Good Personality Traits for Instructional Designers


For every profession, certain personality types are better equipped for performing job functions.

This does not mean that certain personality traits are mandatory to be successful at a job; however, it means that people with these traits will be a more natural fit and that the work likely come easier for them.

While we appreciate that all instructional designers have unique personalities that they bring to the table, our staffing specialists hone in on certain successful personality traits, along with the required experience, when recruiting instructional designers so we can pair you with top talent in your industry.


Instructional designers frequently need to gather information from subject matter experts (SMEs), and the ability to collaborate is crucial in order for this process to be successful. Often, SMEs have trouble describing information, even though they are very knowledgeable about it; due to this, instructional designers need to know what questions to ask and how to interact with them in order to gather the information in a timely manner.

In addition to collaborating, instructional designers need to be good listeners and comprehend information from SMEs well enough to describe it on their own. A large part of working with SMEs is building rapport, and a great way to do that is to show interest in what they are saying by intently listening.


Instructional designers also need to be strong, thorough writers who understand the comprehensive meaning of subject matter. They need to be able to take dense content and translate it into an easily understandable format, while keeping all of the important information intact. Depending on the type of training being developed, instructional designers may have to construct applicable learning objectives, write participant guides, create scripts, document instructions, and much more.


Similar to many work environments, instructional design projects often change due to budgets, schedules, and objectives. Sometimes, instruction designers are required to change content after SMEs review it, edit materials to meet new deadlines, or modify activities with little notice. Adaptability is an essential personality trait for instruction designers.

Eager to Learn

One of the great aspects of instructional design is the opportunity to continually learn new subject matter. Generally, the courses being developed will vary in content and industry, so instructional designers get the chance to continually research new topics.

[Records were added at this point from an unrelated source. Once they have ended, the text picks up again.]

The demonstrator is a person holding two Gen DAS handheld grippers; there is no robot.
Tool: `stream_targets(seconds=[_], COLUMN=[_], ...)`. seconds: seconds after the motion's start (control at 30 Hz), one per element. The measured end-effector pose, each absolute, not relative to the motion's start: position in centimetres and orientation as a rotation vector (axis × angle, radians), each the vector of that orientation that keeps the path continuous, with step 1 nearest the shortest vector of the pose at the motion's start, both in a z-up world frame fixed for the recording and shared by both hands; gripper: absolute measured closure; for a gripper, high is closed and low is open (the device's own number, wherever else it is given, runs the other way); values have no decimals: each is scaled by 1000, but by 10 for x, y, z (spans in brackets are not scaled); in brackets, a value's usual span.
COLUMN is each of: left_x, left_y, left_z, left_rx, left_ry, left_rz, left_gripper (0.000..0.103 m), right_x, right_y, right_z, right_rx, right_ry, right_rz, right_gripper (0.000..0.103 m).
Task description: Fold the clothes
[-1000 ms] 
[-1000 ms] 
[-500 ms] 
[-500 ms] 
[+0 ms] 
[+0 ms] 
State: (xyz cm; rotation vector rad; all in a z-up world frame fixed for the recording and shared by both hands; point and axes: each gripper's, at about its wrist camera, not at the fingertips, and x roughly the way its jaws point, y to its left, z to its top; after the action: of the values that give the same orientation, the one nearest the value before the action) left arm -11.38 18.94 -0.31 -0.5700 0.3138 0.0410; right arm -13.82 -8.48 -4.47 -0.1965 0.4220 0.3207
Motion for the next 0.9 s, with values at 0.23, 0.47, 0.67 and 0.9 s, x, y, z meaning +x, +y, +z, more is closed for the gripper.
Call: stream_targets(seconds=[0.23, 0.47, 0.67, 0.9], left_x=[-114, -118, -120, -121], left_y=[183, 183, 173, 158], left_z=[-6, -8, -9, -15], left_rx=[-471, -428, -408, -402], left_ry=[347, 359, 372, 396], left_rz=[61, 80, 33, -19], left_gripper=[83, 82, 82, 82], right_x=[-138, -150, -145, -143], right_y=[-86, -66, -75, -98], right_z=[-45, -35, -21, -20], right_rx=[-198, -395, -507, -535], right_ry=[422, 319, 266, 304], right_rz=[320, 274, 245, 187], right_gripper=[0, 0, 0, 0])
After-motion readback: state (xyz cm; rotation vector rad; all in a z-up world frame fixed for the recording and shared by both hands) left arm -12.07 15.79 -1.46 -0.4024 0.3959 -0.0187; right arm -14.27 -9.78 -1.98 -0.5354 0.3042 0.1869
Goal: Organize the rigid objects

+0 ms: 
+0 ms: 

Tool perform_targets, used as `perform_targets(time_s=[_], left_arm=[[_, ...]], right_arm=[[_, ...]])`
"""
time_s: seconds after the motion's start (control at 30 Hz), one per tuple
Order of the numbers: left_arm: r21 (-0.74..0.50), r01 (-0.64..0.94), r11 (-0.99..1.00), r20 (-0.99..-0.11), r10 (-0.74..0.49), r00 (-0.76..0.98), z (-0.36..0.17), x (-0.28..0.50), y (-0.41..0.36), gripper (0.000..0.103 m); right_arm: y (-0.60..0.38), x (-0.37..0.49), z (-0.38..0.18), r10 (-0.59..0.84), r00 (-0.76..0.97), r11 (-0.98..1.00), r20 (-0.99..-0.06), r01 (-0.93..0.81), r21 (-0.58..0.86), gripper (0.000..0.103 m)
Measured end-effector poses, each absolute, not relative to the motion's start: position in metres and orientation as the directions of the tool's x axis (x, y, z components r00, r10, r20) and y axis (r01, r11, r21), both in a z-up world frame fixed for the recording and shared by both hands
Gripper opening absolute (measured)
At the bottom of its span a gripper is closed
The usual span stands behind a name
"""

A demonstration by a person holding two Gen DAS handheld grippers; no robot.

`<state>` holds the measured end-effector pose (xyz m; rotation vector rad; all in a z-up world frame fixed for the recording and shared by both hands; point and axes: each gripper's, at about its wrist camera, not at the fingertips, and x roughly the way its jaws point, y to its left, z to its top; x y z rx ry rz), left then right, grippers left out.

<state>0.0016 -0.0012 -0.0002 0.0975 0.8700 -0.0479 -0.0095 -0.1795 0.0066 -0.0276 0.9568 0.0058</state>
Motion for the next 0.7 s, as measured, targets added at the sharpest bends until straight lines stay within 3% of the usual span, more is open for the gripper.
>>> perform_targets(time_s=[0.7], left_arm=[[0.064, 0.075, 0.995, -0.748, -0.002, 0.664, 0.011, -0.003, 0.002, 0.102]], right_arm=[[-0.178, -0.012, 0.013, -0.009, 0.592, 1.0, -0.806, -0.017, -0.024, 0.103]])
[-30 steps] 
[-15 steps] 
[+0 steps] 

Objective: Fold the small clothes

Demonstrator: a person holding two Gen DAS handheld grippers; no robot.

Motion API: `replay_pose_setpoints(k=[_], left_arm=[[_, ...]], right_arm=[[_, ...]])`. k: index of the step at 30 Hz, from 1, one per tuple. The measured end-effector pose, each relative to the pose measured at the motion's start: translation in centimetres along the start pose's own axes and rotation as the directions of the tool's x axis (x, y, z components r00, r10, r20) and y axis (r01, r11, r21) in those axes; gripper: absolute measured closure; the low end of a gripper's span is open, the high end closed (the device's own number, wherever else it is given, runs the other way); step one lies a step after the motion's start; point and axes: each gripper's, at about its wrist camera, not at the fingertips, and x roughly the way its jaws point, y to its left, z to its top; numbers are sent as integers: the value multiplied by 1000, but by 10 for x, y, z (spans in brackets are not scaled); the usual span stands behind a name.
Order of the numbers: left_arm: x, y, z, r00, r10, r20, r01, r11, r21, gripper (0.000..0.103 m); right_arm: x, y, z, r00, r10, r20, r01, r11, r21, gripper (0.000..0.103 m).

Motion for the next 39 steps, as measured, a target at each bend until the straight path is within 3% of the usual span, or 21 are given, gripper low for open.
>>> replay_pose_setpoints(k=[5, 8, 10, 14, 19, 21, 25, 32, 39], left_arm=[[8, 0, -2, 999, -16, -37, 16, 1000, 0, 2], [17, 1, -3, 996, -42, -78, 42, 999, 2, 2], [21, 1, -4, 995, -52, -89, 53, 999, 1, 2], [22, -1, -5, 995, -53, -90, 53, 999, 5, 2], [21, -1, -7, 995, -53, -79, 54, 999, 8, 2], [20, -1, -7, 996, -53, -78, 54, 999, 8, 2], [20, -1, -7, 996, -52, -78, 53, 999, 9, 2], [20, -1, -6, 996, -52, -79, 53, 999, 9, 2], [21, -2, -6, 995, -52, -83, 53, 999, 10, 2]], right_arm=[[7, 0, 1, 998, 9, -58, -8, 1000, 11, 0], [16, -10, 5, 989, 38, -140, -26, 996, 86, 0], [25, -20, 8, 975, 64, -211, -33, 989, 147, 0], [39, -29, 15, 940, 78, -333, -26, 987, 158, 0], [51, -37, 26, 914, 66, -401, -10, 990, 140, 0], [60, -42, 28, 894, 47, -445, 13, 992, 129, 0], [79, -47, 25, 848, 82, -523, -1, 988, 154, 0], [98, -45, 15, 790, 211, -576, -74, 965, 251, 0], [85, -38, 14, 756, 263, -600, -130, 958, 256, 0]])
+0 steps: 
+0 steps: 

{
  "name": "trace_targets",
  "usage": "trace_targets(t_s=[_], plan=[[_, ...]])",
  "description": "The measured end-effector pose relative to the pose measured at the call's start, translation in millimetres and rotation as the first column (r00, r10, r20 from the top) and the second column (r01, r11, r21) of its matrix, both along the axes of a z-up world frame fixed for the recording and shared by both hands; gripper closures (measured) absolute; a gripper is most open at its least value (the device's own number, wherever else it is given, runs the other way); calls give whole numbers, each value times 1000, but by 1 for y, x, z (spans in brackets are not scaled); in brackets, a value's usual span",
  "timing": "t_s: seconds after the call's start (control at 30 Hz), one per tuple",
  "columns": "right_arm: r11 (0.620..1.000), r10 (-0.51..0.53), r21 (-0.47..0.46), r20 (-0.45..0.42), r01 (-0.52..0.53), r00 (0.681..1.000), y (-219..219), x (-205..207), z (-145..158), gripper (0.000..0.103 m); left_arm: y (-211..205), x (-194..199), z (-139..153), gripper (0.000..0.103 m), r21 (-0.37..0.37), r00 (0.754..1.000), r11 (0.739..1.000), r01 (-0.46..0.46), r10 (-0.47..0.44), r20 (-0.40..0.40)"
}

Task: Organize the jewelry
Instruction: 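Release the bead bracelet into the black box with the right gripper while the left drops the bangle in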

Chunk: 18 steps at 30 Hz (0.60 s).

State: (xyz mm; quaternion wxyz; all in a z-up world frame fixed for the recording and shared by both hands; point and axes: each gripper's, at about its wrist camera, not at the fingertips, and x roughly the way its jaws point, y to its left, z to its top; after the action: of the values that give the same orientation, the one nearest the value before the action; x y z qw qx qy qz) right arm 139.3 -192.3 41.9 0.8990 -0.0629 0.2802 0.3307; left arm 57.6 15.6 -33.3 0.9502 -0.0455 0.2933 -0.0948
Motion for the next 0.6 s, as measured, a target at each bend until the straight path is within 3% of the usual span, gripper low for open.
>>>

In addition, technology is constantly evolving, so instructional design tools change rapidly. These tools include elearning software, learning management systems, and project management programs. Instructional designers should enjoy staying current with industry news and learning new technology programs.


A really fun and crucial component of instructional design is creating engaging activities and scenarios to accompany learning content. In addition to having the skills to create activities and scenarios, the ability to choose appropriate colors, make templates, and develop an overall aesthetically pleasing course is vital.

The options for activities and scenarios are as endless as the designer’s imagination. With elearning software, it is possible to customize courses to make unique and individualized activities. For instructor-led courses, creativity comes into play with individual and group activities as well as real-life examples and scenarios.

Though we’ve covered some general personality traits to consider when looking for a new hire, it can sometimes be difficult to assess an individual’s true personality in an interview. Being nervous or eager to impress can affect an employer or recruiter’s assessment of a candidate, thereby affecting the decision to hire that person or not. One way to get a general idea of a candidate’s personality outside of a phone or face-to-face interview is to administer a personality assessment questionnaire. There are many available online, and the questions posed are typically based on psychological principles that assess the person’s reactions to hypothetical situations. When all of the data is collected, a personality profile is generated which will give you a general idea of the candidate’s dominant personality traits.

At ProEdit, we have an extensive pool of certified instructional designers that we use to quickly identify and place top talent. We ask candidates to talk about their experience and what they enjoy doing, and  we also gather information about their personality traits through activities like questionnaires. Through the interview process, we identify if candidates will be a good fit for the position and environment.